"Kakak keluar dulu ya," Kak Firza tersenyum ke arahku, lalu tangannya terulur untuk membelai pipiku. Dengan sigap, aku menahan tangannya untuk kedua kalinya.

Aku menggeleng, dan memberi tatapan memohon agar jangan pergi.Tapi kak Firza malah tersenuyum sambil melepaskan tanganku.

"I have to go, aku ada meeting jam 8, dam sekarang aku harus mandi." Alesan! Aku tau kalau dia hanya berkilah, agar bisa meninggalkanku dan Davin.

Kak Firza berpapasan dengan Davin yang berjalan mendekat ke arahku.Kak Firza memberikan tepukan pada dada Davin, lalu ia keluar sambil menutup pintu kamarku.

Aku menghapus air mataku, saat Davin sudah berdiri satu meter dari ranjangku. Aku membuang pandanganku, dan mengubah posisi duduku, sekarang aku sedang menatap balkon kamarku.

"Sugar" Panggil Davin, yang sekarang sudah duduk di kasurku.

Aku diam, tidak menjawab Davin. Pandanganku masih saja tertuju pada balkon kamarku.

Sebuah tangan kekar melingkar di pinggangku, siapa lagi kalau bukan Davin. Dagunya ia tempelkan pada bahu kananku. Nyaman. Itu yang ku rasakan saat tangannya melingkar di pinggangku.Aku menutup mataku rapat-rapat.

"im sorry" bisik Davin di telinga kananku.

Aku diam.

"Percaya aku sugar, I know im hurting you so much, tapi ngeliat kamu nangis barusan itu membuat sisi hatiku terkoyak. Percaya apa engga, Aku bisa ngerasain sakit yang kamu rasain sugar."

Engga Davin! Kamu gatau rasanya sakitku sekarang. Percayalah ini lebih sakit daripada yang kamu bayangkan. Air mata sialan ini kembali meleleh, membasahi pipiku. Davin melepaskan tanannya dari pinggangku. Ada sisi hatiku yang memberontak ketika Davin melepaskan tangannya dari pinggangku. Aku tak rela pelukan ini akan berakhir begitu cepat.

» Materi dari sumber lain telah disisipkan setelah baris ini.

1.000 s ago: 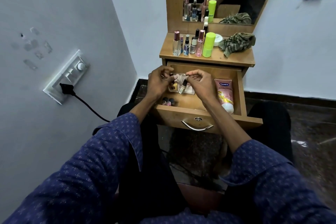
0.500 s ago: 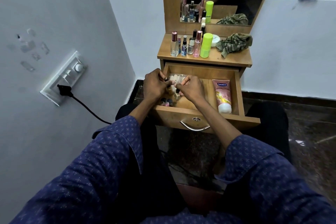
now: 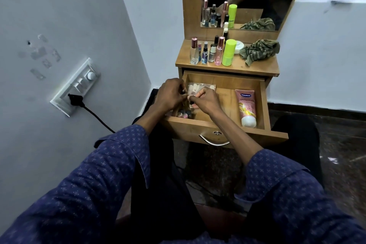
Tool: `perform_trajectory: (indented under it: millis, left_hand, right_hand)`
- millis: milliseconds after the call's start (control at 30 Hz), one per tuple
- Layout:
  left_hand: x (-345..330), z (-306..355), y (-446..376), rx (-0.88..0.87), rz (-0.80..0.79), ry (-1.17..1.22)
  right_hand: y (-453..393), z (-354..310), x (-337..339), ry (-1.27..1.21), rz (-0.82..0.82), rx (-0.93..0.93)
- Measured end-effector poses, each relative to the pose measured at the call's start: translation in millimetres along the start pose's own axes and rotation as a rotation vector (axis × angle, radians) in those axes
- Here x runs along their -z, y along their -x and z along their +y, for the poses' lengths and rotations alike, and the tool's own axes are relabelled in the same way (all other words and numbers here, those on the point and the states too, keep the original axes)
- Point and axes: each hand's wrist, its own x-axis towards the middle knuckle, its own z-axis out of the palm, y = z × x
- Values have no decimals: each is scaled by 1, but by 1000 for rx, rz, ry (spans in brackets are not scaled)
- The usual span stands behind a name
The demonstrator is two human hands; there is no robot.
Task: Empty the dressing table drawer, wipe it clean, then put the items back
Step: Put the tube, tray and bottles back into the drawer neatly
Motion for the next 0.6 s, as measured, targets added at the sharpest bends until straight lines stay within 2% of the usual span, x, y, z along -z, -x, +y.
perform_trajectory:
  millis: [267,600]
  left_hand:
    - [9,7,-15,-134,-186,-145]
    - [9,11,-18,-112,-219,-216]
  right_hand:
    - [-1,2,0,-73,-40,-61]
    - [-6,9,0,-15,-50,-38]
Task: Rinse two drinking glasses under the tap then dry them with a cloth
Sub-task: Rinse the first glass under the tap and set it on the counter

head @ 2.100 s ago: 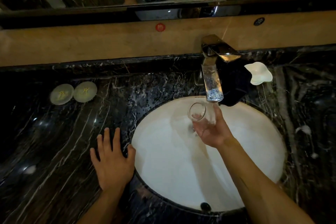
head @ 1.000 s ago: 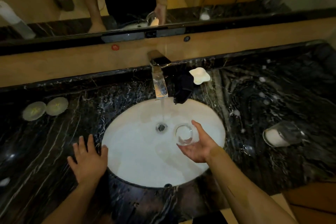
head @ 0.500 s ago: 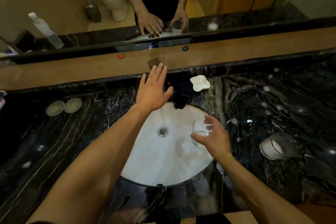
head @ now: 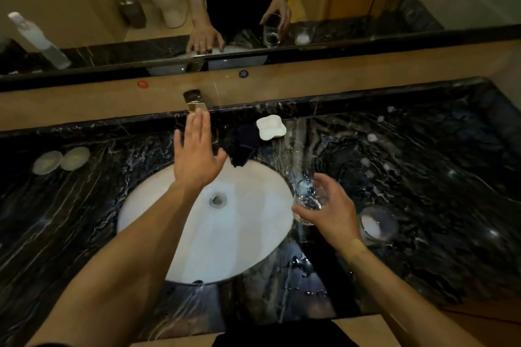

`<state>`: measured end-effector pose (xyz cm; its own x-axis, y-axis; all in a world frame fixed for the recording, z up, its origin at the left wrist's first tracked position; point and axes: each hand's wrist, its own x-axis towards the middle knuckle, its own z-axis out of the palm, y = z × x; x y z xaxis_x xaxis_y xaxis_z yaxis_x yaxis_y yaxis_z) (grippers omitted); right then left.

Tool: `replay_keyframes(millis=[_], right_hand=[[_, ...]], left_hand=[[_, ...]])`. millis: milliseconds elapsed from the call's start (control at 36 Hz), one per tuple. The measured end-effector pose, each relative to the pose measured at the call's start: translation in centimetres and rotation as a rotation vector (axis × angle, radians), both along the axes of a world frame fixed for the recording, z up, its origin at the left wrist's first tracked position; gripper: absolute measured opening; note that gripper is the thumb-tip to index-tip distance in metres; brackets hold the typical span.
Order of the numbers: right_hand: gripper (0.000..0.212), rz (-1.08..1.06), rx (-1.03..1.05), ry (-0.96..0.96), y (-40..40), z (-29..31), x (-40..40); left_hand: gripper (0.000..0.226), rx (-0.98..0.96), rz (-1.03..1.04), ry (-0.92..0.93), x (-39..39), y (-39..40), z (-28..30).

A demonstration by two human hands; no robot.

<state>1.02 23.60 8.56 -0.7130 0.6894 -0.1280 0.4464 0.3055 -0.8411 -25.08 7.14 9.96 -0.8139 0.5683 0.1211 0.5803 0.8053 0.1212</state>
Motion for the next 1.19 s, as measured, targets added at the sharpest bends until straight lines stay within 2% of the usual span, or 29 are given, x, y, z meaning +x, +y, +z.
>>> replay_keyframes(millis=[111, 194, 306, 472, 1194], right_hand=[[0.085, -0.016, 0.003, 0.014, 2.4, 0.7, 0.4], [0.083, -0.033, 0.047, -0.006, 4.6, 1.5, 0.0], [0.083, -0.017, 0.062, -0.074, 7.8, 1.7, -0.6], [0.086, 0.005, 0.075, -0.162, 11.4, 0.8, -0.4], [0.086, 0.019, 0.091, -0.237, 13.8, -1.9, 1.9]], left_hand=[[0.085, 0.028, -0.051, 0.033, 5.1, 0.3, -2.2], [0.076, 0.056, -0.255, -0.111, 11.4, 0.0, -5.5], [0.076, -0.043, -0.571, -0.317, 19.0, -0.9, -8.7], [0.08, -0.08, -0.706, -0.351, 23.4, -1.4, -10.8], [0.083, -0.162, -0.705, -0.358, 24.2, -1.3, -11.0]])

Davin meraih pundakku, memutar badanku dengan paksa. Tapi aku hanya diam, dan bergerak mengikuti arah yang ia tujukan. Davin menangkup kedua pipiku, dengan kedua tangan besarnya. Menarik wajahku, dan mencium air mataku yang kini berada di sudut bibirku.

Cup! Cup!

mengecup dua tetes air mata di ujung kanan, dan kiri bibirku. Perlakuannya barusan malah membuat air mataku semakin deras mengalir. Aku menundukkan wajahku, sambil terisak.

"Jangan nangis princess," Davin mengangkat wajahku, dan mengapus air mataku dengan kedua ibu jarinya. "Aku janji, setelah pulang dari Jerman aku akan tebus setiap tetes air mata yang menetes pagi ini!"

Aku langsung memeluk Davin erat-erat. Menghirup dalam-dalan aroma tubuhnya, yang sebentar lagi takkan terhirup olehku untuk 5 hari kedepan. Tangan Davin mengusap punggungku, dan beberapa kali mengecup puncak kepalaku. Hening beberapa saat, yang terdengar hanya suara detak jantung Davin yang mengalun indah di telingaku. Hanya dengan mendengar degup jantungnya yang teratur seperti ini, membuatku lebih tenang sekarang.

"Dav..." Panggilku.

"Hmm?" Davin hanya bergumam, tangannya masih mengusap punggungku.

"Aku...."

"Kenapa sugar? Mau cium hm?"

Aku memukul lengan kanannya. "Kepedean," cibirku.

Davin tertawa kecil, "Terus kamu mau apa sayang?"

deg...deg...deg....

Entah kenapa saat Davin memanggilku 'sayang', jantung ini selalu bereaksi berlebihan, seperti berdebar lebih cepat seperti sekarang ini.

"Aku mau mandi,"

"Terus?" Tanya Davin, kenapa sih sekarang dia jadi bodoh sekali?

"Ya lepas dulu tanganmu Davin sayang..." Lagi-lagi Davin terkikik geli, menyebalkan.